Illegality – No bar to Recovery

In the case of Patel v Mirza 2016 UKSC 42 Mr Patel was entitled to restitution of £620,000.00 given to Mr Mirza to place bets on a bank’s share price with the benefit of insider information. Mr Mirza’s expectations were not fulfilled and the intended betting did not take place.

Lord Toulson delivering the leading judgment, departed from the reliance test expressed in Tinsley v Milligan [1994] 1 AC 240, which bars the claimant if he relies on the illegality in order to bring the claim. The judgment also suggests that Holman v Johnson [1775] 1 Cowp 341, where Lord Mansfield said “no court will lend its aid to a man who founds his cause of action upon an immoral or illegal act”, will not be followed in all cases.

Lord Toulson explained:

“The essential rationale of the illegality doctrine is that it would be contrary to the public interest to enforce a claim if to do so would be harmful to the integrity of the legal system (or, possibly, certain aspects of public morality, the boundaries of which have never been made entirely clear and which do not arise for consideration in this case). In assessing whether the public interest would be harmed in that way, it is necessary a) to consider the underlying purpose of the prohibition which has been transgressed and whether that purpose will be enhanced by denial of the claim, b) to consider any other relevant public policy on which the denial of the claim may have an impact and c) to consider whether denial of the claim would be a proportionate response to the illegality, bearing in mind that punishment is a matter for the criminal courts. Within that framework, various factors may be relevant, but it would be a mistake to suggest that the court is free to decide a case in an undisciplined way. The public interest is best served by a principled and transparent assessment of the considerations identified, rather by than the application of a formal approach capable of producing results which may appear arbitrary, unjust or disproportionate.”
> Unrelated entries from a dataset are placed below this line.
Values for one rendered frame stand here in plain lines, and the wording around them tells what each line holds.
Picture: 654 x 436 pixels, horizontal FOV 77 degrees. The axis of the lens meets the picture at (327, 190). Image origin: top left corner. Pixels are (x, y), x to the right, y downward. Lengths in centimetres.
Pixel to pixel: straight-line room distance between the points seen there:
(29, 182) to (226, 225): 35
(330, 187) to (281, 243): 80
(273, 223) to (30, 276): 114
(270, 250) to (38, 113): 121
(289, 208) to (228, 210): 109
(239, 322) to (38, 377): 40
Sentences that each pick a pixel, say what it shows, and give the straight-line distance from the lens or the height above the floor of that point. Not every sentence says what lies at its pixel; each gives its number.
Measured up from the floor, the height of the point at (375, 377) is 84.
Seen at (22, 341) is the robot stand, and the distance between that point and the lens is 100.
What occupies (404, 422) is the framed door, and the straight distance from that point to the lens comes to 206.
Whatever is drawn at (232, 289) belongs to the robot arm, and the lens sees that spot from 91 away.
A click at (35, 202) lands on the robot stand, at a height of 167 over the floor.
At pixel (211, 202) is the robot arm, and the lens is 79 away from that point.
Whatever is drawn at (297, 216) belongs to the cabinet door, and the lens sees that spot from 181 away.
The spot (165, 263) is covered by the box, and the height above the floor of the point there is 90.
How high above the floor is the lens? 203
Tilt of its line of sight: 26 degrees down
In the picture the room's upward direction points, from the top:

The range of factors to be considered may include:

“(a) how seriously illegal or contrary to public policy the conduct was;

(b) whether the party seeking enforcement knew of, or intended, the conduct;

(c) how central to the contract or its performance the conduct was;

(d) how serious a sanction the denial of enforcement is for the party seeking enforcement;

(e) whether denying enforcement will further the purpose of the rule which the conduct has infringed;

(f) whether denying enforcement will act as a deterrent to conduct that is illegal or contrary to public policy;

(g) whether denying enforcement will ensure that the party seeking enforcement does not profit from the conduct;

(h) whether denying enforcement will avoid inconsistency in the law thereby maintaining the integrity of the legal system.”

This line of reasoning was not shared by Lord Mance, Lord Clarke and Lord Sumption who considered there was no basis for substituting the clear cut principle identified in Holman v Johnson, founded on the need to maintain the integrity of the law with a mix of factors, which would not offer the same coherence or certainty.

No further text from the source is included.